Work request
Among the entries below, find the lines that contain the string "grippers". State only how many there are.

Provided records
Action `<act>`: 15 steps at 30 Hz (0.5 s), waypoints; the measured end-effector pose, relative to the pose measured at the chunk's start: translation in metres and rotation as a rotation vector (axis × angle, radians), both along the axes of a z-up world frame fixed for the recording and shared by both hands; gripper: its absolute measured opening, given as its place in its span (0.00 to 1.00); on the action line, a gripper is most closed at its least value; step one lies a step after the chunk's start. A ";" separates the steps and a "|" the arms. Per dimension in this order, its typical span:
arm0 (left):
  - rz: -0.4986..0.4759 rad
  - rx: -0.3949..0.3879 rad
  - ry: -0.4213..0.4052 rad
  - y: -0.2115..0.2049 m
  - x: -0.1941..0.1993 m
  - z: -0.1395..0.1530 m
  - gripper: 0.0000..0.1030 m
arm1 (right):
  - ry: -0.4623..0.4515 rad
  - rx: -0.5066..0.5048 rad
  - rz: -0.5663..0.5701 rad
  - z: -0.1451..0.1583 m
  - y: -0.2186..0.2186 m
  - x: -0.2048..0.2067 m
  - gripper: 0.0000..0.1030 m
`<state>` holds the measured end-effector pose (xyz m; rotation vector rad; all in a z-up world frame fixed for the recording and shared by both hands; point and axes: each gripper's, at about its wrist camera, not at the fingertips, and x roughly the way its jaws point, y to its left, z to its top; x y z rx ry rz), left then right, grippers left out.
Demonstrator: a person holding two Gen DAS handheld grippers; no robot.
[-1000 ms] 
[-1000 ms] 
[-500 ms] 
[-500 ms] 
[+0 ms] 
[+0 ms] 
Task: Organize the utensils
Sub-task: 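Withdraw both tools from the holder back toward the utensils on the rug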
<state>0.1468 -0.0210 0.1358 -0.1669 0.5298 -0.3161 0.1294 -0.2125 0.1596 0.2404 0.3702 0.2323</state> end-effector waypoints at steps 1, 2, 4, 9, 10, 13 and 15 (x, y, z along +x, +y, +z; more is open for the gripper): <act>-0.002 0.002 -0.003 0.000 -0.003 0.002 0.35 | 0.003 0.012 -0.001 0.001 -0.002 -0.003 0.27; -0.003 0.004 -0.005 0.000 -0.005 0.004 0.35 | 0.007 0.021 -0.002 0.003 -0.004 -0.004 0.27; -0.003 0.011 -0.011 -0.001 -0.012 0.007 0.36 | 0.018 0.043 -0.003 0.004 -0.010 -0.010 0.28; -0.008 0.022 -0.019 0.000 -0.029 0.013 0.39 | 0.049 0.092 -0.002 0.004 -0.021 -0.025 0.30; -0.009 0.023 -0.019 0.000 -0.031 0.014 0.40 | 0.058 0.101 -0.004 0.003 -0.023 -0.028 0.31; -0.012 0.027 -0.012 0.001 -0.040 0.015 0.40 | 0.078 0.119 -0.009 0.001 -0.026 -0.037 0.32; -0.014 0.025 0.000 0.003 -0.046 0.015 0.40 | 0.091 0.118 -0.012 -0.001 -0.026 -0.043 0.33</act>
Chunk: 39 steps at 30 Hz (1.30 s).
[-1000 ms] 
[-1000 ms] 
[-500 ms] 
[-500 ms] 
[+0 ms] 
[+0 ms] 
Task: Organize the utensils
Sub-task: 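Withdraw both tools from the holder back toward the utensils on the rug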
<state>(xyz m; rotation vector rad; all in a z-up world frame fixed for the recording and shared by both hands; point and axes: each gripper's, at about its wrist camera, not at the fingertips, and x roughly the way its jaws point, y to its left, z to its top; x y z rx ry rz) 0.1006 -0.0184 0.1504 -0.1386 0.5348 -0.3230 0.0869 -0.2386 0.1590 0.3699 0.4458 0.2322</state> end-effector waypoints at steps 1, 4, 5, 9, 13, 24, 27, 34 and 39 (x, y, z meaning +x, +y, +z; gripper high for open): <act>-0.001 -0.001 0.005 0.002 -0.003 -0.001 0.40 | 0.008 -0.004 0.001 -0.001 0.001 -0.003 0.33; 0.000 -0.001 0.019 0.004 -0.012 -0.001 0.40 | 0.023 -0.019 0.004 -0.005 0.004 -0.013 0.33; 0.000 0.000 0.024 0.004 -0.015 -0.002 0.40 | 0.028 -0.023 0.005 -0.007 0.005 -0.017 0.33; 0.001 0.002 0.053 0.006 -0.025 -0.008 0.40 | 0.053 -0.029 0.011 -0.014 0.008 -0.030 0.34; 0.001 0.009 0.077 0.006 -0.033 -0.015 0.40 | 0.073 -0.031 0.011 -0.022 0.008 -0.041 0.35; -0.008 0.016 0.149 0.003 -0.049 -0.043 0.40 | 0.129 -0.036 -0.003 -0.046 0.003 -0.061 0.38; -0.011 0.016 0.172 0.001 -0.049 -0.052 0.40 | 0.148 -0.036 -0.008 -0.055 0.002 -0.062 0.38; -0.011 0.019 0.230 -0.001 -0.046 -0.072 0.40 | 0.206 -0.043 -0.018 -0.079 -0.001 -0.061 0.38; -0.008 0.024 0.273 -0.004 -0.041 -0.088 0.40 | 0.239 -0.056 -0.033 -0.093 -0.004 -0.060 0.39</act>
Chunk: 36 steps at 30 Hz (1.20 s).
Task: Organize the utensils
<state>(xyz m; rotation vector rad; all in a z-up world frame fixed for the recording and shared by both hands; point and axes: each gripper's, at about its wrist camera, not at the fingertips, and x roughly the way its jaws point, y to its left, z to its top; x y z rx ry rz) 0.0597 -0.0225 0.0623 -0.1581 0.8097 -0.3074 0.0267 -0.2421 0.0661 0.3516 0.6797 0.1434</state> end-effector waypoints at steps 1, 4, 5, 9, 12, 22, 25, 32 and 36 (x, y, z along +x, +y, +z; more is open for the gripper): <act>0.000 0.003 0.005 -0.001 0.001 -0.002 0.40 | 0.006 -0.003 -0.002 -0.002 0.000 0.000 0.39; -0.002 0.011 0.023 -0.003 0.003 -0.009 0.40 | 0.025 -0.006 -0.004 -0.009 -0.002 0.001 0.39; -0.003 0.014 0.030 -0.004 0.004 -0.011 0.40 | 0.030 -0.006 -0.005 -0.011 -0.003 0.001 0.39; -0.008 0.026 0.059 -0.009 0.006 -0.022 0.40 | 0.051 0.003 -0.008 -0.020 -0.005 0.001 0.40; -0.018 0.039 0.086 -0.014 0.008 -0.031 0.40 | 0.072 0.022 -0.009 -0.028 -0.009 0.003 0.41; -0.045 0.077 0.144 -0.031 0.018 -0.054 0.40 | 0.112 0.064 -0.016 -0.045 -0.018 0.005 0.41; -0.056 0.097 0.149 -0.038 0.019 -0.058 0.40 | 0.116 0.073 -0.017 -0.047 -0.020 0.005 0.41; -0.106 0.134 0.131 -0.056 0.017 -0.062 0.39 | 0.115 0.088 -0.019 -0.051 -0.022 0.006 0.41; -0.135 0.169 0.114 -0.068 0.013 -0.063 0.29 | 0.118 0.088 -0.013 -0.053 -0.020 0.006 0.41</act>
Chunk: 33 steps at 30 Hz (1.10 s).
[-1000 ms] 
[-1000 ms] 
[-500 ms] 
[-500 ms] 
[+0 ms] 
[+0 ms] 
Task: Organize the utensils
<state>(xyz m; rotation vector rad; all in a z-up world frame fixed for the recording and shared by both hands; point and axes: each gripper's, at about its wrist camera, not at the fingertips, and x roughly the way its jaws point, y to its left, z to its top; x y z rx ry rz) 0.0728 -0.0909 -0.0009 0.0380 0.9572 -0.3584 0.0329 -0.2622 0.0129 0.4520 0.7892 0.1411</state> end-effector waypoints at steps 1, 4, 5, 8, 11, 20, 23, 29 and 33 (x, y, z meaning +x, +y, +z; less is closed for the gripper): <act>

Answer to this exercise
2